Tally the lines below containing "camera" and report only the total.

- _Provided data_:
○ ○ ○

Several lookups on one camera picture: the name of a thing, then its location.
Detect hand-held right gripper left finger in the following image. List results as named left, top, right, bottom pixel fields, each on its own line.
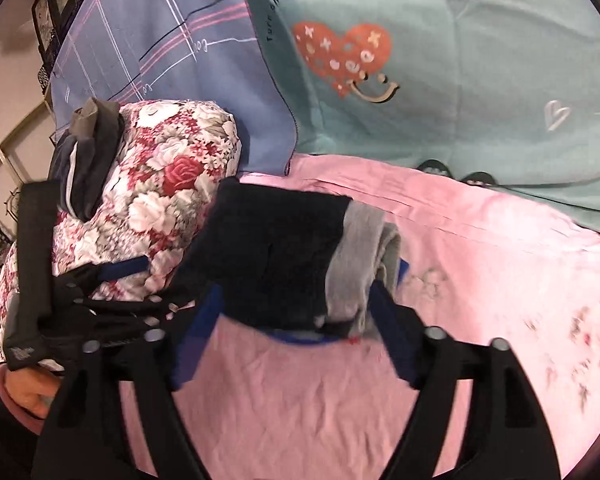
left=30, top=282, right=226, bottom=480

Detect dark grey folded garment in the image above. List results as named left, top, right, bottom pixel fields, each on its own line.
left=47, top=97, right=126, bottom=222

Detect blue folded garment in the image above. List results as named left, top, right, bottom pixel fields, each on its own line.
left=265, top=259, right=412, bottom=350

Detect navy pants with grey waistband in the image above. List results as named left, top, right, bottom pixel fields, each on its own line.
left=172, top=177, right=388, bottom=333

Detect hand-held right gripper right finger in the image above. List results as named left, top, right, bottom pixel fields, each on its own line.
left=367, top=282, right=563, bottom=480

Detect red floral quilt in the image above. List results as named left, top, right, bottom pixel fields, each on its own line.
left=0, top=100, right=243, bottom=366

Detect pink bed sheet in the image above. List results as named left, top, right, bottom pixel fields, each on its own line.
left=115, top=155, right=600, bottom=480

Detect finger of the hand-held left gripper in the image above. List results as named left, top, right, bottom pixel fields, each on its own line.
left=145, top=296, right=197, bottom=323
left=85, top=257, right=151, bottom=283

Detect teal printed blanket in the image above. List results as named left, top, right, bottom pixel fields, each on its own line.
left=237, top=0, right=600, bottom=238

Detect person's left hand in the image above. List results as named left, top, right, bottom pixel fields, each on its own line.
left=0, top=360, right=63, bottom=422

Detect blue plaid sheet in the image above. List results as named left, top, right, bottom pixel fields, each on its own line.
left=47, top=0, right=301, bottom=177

○ ○ ○

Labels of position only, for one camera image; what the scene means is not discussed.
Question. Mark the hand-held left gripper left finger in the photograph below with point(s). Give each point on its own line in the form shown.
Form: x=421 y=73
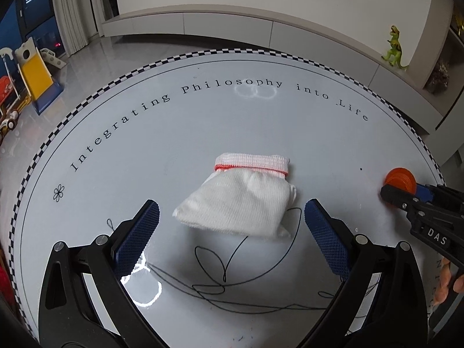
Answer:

○ ○ ○

- _Solution_: 2